From the Chairman’s Desk: FREEDOM OF SPEECH
The time-honored and revered phrase- “Freedom of Speech”- has leapt to the news forefront with all of the protest marches, ceaseless strident shouts and random rudeness in opposition to President Trump. In the 1941 State of the Union Address, President Franklin Roosevelt, spoke of “four essential human freedoms”: freedom of speech, freedom of religion, freedom from want and freedom from fear. The renowned artist, Norman Rockwell was inspired into creating “four freedoms” paintings over 75 years ago. Today they reside in an unassuming white building on Route 183 in Stockbridge, Massachusetts.
In a WSJ article entitled “Ode to Civil Discourse” by Bob Greene, he artfully describes his favorite painting, Freedom of Speech: “The setting is a town meeting. One man, in work clothes has risen from the audience to speak. There is nervousness, and courage, in his eyes; Rockwell makes it evident that the man is likely not accustomed to talking in the public. Other citizens of the town, the men in coats and ties, are in the seats around him. Their eyes are focused upward, toward him. They are hearing him out; they are patiently letting him have his say. His eyes, their eyes…. that is the power of the painting….But as he talks, they are listening, giving him a chance…For now, they owe him their full and polite attention. Such a simple concept. And it is one that sometimes seems to be disappearing in this era when angry words hurdle past each other like poison-tipped arrows.”
Greene continued: “Today, when so much public discourse is not just brutal but also faceless, when the back-and-forth is increasingly digitally driven, with invective and mockery flying from screen to screen, dispatched by people with made-up names, there is a constant impulse to shout down, to belittle, and to gang up on. A gentle voice has scant chance in the rising din. You look at the Rockwell painting, and you ask yourself if that man could expect to find a respectful hearing in our electronic versions of group colloquy…. When Rockwell was distilling America’s aspirations into his Four Freedoms paintings, there was no internet, there was no social media, and television sets had not yet taken over the country’s homes.” Greene was obviously very impressed with the appearance of the speaker’s eyes and his reverent facial expressions as well as those listening to the speaker.
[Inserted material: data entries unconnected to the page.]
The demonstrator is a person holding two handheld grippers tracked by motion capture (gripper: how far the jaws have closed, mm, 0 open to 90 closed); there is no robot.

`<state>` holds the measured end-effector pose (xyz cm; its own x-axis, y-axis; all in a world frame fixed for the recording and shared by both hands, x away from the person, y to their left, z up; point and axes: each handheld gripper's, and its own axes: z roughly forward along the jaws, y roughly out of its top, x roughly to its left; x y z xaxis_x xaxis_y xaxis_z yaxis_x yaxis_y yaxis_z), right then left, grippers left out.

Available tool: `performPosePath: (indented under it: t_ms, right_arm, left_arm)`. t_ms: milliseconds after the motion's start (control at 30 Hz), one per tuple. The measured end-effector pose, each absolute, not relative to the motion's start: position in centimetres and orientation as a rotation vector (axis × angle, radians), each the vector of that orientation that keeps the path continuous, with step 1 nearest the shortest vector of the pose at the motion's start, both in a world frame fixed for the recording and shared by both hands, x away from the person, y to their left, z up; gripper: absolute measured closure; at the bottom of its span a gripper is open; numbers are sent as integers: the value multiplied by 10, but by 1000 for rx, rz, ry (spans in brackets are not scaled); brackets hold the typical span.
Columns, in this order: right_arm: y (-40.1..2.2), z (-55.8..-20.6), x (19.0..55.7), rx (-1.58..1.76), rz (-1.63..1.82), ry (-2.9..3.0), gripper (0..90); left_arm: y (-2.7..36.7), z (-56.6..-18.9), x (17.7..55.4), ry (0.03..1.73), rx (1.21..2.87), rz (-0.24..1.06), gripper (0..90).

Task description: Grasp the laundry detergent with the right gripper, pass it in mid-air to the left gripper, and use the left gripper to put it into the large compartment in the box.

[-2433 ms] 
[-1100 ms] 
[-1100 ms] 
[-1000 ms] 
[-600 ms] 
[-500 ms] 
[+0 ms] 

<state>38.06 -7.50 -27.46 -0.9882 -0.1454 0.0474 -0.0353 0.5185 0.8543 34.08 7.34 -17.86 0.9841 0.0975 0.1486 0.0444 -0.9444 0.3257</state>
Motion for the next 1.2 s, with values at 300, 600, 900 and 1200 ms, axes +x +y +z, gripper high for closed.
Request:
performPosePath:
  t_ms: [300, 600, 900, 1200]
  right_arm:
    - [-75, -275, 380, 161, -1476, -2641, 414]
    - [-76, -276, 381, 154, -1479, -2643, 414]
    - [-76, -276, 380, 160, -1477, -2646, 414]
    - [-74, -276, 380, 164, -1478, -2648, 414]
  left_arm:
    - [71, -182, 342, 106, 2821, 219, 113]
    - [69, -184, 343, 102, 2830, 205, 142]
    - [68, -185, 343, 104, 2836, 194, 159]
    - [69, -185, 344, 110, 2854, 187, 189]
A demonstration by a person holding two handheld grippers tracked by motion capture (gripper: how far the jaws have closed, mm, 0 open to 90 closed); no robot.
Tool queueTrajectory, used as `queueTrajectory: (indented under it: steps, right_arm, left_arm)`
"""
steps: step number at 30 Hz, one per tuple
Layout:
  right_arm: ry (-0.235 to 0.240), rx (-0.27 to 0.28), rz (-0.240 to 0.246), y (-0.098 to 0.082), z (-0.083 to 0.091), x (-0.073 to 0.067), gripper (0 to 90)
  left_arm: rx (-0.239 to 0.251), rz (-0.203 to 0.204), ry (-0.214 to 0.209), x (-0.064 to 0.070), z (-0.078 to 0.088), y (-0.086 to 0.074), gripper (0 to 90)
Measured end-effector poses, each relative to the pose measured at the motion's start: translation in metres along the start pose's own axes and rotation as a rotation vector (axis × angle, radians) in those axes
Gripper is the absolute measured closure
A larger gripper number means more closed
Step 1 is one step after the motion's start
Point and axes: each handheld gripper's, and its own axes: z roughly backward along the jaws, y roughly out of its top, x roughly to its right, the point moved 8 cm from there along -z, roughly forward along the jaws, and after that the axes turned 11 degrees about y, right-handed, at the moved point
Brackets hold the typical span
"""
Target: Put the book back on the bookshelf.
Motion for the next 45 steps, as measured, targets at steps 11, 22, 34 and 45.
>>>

Public debate about candidates and issues is healthy and part of the political fabric of our county, state and nation. But I agree with Greene and his assessment of how the social media and electronic media have drastically altered discourse. I am reminded how I was treated as a rare Republican in the county in the 1960-1970s. Many might be surprised to learn that one of my political friends was the Democrat County Chairman, who frequently answered questions I had about the election code. We often agreed on more than we disagreed. I had immense respect for him. But there was no social media and no 24-hour TV news coverage. We all should be alert to the fact that everything that appears on social media and internet may not be true and accurate and that there should no place in political campaigns for rudeness, shouts and violent protests.